Prompt:
Start at the line holding "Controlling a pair". Write out that line and each one after it to the end of the data, unchanged.

::: Data segment

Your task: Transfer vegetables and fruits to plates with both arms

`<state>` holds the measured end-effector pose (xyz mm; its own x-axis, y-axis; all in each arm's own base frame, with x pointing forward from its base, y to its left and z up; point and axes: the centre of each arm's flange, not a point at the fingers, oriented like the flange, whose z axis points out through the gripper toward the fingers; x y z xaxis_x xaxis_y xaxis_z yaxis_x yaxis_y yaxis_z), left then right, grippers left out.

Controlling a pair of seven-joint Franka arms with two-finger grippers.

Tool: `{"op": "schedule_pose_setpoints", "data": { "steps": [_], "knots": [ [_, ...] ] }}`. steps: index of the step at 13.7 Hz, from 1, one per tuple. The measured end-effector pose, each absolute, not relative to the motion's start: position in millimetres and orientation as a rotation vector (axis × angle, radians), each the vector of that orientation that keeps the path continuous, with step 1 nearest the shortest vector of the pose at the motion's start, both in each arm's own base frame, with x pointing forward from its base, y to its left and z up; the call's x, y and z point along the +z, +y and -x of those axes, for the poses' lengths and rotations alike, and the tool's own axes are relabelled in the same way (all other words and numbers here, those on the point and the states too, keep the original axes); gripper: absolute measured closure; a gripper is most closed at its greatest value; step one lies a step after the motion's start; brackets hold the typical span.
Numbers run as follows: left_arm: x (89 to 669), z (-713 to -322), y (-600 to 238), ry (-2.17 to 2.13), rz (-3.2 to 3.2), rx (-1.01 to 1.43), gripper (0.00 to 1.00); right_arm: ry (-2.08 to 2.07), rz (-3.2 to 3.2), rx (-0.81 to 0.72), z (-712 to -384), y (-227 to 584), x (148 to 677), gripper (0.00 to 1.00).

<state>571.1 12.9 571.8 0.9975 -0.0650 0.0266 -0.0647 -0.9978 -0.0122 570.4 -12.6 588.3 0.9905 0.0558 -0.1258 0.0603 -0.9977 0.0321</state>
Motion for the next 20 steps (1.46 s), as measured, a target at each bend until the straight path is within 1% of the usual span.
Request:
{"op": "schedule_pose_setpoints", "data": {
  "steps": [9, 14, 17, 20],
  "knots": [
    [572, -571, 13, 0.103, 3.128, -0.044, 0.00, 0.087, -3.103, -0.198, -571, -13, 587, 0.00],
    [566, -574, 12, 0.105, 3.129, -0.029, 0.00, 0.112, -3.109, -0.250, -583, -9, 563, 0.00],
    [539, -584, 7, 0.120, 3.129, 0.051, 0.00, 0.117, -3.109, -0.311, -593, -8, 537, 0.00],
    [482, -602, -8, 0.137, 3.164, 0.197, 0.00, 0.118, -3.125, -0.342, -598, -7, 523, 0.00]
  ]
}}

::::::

Output:
Controlling a pair of seven-joint Franka arms with two-finger grippers.

Tool: `{"op": "schedule_pose_setpoints", "data": { "steps": [_], "knots": [ [_, ...] ] }}`. steps: index of the step at 13.7 Hz, from 1, one per tuple. The measured end-effector pose, each absolute, not relative to the motion's start: position in millimetres and orientation as a rotation vector (axis × angle, radians), each the vector of that orientation that keeps the path continuous, with step 1 nearest the shortest vector of the pose at the motion's start, both in each arm's own base frame, with x pointing forward from its base, y to its left and z up; the call's x, y and z point along the +z, +y and -x of those axes, for the poses' lengths and rotations alike, and the tool's own axes are relabelled in the same way (all other words and numbers here, those on the point and the states too, keep the original axes); gripper: absolute measured closure; a gripper is most closed at its greatest value; step one lies a step after the motion's start; brackets hold the typical span.
Numbers run as follows: left_arm: x (89 to 669), z (-713 to -322), y (-600 to 238), ry (-2.17 to 2.13), rz (-3.2 to 3.2), rx (-1.01 to 1.43), gripper (0.00 to 1.00); right_arm: ry (-2.08 to 2.07), rz (-3.2 to 3.2), rx (-0.81 to 0.72), z (-712 to -384), y (-227 to 584), x (148 to 677), gripper (0.00 to 1.00).

<state>571.1 12.9 571.8 0.9975 -0.0650 0.0266 -0.0647 -0.9978 -0.0122 570.4 -12.6 588.3 0.9905 0.0558 -0.1258 0.0603 -0.9977 0.0321</state>
Motion for the next 20 steps (1.46 s), as measured, a target at each bend until the straight path is within 1% of the usual span.
Request:
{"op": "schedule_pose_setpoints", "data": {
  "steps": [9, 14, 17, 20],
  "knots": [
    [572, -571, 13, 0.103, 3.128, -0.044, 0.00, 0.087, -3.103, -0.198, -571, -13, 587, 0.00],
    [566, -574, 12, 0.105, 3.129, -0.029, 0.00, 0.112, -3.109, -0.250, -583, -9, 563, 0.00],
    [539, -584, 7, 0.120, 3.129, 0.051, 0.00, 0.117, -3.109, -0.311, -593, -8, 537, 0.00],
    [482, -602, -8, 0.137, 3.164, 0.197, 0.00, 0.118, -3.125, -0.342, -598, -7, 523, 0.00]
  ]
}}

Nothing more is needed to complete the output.